Extracting Data from PDF Files

HuLoop offers a powerful Extraction function as part of its Intelligent Document Processing capabilities. This function allows you to extract Personally Identifiable Information (PII) and other specified data from scanned, handwritten, or image-based PDF files.

With minimal setup, you can configure a PDF source, define the target destination for the extracted content, and specify the data identifiers you want to extract. The extracted data can then be stored in a text file in your local machine and also in a variable that can be reused across other automation steps, making document handling seamless and secure.

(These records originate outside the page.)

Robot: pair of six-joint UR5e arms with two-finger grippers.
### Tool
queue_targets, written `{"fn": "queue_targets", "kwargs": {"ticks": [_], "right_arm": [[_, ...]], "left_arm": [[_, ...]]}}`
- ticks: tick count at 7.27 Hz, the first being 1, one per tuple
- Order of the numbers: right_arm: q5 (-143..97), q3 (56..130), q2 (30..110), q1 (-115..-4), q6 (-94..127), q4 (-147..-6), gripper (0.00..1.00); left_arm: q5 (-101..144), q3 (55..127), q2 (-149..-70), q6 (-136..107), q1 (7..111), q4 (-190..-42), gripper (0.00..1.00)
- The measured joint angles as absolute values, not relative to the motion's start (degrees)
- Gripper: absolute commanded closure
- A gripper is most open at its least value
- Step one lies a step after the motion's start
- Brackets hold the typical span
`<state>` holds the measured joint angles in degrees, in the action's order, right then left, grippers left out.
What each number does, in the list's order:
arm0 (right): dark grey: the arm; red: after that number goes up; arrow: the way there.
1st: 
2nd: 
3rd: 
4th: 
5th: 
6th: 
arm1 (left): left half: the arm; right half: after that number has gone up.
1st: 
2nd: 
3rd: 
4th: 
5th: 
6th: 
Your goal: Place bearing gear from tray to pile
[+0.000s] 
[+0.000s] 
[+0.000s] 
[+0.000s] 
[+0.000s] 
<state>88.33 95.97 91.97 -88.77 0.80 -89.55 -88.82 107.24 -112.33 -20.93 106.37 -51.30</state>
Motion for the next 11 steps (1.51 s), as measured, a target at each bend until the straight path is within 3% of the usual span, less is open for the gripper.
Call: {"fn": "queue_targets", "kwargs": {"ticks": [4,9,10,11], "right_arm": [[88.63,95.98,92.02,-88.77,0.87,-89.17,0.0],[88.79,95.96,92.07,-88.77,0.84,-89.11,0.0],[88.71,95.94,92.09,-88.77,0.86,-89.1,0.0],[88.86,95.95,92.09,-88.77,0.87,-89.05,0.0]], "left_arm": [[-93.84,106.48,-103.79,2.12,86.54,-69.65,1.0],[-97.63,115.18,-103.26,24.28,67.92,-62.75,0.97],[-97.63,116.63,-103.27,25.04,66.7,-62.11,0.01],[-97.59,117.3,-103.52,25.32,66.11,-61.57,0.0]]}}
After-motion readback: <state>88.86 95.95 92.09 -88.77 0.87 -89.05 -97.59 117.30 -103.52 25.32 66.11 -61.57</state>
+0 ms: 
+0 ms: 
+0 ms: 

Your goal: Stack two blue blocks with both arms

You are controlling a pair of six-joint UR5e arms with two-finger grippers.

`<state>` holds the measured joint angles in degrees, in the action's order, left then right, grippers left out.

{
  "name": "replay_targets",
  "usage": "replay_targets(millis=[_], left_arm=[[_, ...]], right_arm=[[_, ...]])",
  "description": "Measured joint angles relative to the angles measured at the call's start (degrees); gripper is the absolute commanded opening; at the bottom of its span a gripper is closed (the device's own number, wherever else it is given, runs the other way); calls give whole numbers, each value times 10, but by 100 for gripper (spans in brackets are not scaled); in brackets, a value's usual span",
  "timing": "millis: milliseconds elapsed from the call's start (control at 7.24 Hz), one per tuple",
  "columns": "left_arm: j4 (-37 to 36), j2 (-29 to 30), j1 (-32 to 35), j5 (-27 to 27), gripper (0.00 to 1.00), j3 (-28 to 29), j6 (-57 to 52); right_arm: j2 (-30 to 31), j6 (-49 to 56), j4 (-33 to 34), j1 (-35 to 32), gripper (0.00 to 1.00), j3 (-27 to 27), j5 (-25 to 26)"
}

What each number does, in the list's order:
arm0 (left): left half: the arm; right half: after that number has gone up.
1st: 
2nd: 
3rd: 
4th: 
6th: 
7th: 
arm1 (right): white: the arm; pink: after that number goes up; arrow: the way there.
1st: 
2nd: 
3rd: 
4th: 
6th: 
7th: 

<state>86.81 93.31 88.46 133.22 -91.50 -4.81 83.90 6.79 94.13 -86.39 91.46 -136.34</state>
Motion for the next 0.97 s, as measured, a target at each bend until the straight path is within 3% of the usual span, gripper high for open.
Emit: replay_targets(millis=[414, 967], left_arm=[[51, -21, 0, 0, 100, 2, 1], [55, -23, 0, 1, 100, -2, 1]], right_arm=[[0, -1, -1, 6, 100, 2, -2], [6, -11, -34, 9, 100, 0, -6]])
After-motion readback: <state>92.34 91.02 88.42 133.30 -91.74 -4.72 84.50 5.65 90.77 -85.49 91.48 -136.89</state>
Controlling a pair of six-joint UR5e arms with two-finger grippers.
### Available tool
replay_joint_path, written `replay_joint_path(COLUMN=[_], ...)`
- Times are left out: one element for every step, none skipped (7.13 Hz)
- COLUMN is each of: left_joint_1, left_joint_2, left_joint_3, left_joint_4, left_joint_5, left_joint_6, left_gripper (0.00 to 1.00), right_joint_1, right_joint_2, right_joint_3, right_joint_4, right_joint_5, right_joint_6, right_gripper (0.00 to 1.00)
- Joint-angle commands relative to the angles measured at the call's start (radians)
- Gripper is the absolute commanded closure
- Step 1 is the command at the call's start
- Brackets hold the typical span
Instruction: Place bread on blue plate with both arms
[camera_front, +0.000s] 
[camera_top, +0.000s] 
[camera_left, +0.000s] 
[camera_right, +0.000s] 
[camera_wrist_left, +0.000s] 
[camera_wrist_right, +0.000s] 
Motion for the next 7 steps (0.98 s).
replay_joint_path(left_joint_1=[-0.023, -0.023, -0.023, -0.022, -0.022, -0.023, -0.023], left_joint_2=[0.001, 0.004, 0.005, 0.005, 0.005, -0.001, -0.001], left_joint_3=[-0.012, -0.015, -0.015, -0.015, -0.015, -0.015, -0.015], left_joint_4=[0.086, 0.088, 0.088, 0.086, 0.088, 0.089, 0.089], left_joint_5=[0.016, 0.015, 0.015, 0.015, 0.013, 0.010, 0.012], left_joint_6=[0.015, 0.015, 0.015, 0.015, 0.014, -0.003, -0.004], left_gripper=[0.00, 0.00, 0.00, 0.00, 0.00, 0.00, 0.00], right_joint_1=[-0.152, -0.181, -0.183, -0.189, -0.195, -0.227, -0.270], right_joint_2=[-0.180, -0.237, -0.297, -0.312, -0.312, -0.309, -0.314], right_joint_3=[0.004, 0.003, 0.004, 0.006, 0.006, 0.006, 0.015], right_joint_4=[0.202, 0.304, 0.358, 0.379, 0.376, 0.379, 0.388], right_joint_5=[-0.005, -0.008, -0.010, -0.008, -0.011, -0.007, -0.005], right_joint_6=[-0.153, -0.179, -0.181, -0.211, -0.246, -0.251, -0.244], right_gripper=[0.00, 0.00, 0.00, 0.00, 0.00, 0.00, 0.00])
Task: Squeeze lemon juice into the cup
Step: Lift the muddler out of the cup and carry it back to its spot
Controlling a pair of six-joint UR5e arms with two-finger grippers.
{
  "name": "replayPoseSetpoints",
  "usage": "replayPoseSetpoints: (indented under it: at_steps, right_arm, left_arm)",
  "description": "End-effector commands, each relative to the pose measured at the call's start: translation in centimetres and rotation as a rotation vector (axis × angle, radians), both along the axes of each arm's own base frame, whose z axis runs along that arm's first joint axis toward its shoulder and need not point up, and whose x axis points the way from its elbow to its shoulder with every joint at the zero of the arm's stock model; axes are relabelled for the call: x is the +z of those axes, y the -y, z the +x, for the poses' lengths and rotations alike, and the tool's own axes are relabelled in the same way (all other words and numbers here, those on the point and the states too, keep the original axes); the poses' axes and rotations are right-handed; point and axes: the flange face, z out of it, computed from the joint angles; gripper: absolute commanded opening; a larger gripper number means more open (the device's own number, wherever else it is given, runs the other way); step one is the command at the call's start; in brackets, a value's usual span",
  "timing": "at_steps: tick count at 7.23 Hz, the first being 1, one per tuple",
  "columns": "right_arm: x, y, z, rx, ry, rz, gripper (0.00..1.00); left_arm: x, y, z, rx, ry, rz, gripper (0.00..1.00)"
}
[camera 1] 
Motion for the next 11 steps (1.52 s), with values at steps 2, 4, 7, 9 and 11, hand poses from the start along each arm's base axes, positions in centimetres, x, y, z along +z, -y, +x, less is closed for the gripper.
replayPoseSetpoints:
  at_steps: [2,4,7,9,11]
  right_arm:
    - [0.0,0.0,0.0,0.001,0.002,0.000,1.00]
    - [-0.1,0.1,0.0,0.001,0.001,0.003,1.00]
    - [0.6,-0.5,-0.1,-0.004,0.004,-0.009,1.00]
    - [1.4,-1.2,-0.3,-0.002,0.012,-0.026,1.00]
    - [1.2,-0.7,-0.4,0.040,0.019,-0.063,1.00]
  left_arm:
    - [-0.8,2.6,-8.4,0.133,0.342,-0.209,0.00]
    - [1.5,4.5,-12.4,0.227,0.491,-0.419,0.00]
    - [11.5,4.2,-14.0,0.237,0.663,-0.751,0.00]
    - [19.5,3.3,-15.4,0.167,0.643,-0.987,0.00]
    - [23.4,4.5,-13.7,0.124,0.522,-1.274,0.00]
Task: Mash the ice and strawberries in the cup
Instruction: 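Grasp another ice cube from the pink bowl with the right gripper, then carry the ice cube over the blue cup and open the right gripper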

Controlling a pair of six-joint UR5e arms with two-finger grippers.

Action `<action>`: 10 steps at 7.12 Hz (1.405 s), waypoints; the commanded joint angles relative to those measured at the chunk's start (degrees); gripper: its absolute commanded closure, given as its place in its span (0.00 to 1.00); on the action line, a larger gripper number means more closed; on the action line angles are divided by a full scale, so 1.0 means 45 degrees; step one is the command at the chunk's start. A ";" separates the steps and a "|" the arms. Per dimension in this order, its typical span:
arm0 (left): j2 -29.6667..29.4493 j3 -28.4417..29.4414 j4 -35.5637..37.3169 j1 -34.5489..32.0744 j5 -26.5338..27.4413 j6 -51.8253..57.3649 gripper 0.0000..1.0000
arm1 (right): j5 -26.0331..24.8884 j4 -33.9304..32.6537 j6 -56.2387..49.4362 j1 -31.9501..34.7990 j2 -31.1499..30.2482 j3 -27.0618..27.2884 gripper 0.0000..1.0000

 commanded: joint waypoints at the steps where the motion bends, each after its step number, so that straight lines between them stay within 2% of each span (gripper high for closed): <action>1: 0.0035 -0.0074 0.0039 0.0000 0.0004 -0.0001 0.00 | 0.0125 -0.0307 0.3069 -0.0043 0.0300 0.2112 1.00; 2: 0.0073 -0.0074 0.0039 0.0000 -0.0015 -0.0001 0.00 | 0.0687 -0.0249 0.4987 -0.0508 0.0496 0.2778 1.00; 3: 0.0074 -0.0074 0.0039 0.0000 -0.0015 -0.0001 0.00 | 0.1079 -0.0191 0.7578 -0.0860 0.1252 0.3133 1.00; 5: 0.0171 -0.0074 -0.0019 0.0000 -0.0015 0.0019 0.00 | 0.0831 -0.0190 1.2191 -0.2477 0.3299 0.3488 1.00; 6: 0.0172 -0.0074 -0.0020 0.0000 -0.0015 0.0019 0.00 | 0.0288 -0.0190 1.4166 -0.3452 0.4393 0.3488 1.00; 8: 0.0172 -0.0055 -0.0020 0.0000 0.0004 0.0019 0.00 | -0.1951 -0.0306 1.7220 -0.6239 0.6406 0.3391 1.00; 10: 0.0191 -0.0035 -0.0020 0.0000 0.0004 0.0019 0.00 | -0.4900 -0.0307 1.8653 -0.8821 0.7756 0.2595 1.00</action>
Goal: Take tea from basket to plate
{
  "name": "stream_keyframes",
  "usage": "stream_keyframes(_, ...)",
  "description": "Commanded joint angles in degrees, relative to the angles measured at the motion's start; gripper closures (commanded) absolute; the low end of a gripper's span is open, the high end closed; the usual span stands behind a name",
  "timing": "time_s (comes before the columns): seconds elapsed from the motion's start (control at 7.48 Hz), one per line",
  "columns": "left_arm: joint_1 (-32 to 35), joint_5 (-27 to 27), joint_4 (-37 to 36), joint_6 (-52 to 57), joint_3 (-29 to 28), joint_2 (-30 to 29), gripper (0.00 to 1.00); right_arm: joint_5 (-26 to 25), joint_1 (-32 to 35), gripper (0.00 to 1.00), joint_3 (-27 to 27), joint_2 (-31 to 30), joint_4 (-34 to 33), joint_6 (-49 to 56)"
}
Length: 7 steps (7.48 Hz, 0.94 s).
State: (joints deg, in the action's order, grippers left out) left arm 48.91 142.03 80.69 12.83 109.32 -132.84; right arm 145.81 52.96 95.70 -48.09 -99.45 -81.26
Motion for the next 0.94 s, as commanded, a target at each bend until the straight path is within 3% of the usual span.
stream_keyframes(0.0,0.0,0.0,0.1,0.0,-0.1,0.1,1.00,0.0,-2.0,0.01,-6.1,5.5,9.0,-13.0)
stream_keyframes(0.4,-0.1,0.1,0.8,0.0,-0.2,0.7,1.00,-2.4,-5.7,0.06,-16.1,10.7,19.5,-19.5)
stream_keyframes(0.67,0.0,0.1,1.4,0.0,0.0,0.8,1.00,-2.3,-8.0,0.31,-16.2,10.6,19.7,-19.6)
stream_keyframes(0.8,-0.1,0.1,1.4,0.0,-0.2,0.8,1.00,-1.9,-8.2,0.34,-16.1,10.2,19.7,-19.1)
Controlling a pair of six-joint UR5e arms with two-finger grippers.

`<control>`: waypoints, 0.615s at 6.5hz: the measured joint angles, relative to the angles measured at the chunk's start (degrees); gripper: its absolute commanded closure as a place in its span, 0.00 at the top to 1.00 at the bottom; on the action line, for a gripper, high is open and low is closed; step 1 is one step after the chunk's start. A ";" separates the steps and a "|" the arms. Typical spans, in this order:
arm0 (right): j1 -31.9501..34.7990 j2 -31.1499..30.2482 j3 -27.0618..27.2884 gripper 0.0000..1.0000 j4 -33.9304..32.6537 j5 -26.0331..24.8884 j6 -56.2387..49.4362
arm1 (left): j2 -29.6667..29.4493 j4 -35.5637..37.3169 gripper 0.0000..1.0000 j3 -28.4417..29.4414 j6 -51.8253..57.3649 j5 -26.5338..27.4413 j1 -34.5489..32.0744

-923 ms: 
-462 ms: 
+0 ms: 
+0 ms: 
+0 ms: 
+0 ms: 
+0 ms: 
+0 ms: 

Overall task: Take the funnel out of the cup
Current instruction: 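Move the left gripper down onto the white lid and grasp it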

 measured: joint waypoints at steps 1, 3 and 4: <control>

Note: Ensure that the source PDF file is closed before running the automation. If the file is open during execution, the process may fail.

Steps to Configure

Add a new step in the automation workflow.
Select Set a Variable Value from the Action dropdown.
Enter a variable name in Element Key (e.g., ExtractedText). This will store the extracted content.
Click Form, select Functions, and choose Extraction.
Provide the following parameters:
- Source: Full path to the input PDF file (e.g., C:\User\Documents\Invoice.pdf).
- Destination: Path where the Extraction Redaction folder will be created (e.g., C:\User\Documents).
- Auto-Extract: Select true to extract all content automatically, or false to extract only selected fields.
- Start-Page: (Optional) Page number to begin extraction (e.g., 1).
- End-Page: (Optional) Page number to stop extraction (e.g., 5).
- Custom-Groups: The Custom Group name (e.g., Standard PII) that includes the entities to be extracted.

Note: Make sure the required identifiers are selected in the chosen PII group. If no identifiers are selected, the function may return empty results.

You can select multiple PII groups-both standard and custom—during function setup to extract or redact a wider set of information in one step.

Click Save.

Note: While the steps for adding an action are identical in both views, the display of the steps changes:

idp-extraction-tabular-view — Tabular View

Expected Outcome on Execution: After execution, the variable defined in the Element Key field will store the extracted text containing relevant PII, which can be used in later steps for processing or validation using the syntax ${Variable Name} i.e., ${ExtractedText}.

As output, HuLoop_Extraction folder will be created at the location specified in the Destination field containing the following sub-folders:

ExtractedFiles: Contains the Extracted text Files. Open this folder to see the extracted text file.
ToBeProcessed: Contains the files that are yet to be processed. For example, if you have uploaded 3 files, and one had been processed, the rest 2 files will be present in this folder. After the successful extraction of all files, this folder will become empty.
UploadedFiles: Shows the uploaded files.

Example: Extracting Salary Information Using a Custom PII Group

Scenario: You want to extract the Salary of employees from the Employee_Record.pdf file. Since Salary is not part of HuLoop’s Standard PII group, you’ll need to create a Custom PII Group with “Salary” defined as an entity for extraction. See here to know how to create a new custom PII group.

Steps to Configure:

Add a new step in your automation.
Select Set a Variable Value from the Action dropdown.
In the Element Key field, enter a variable name that will store the extracted value. For example, enter ExtractedSalary.
Click Form, go to Functions, and choose Extraction.
Set these values in the parameters:

- Source= C:\Data\Employee_Record.pdf
- Destination=C:\Documents
- Auto-Extract=true
- Start-Page=1
- End-Page=1
- Custom-Groups= Financial Identifiers (This is the name of the custom group you created with “Salary” as an identifier)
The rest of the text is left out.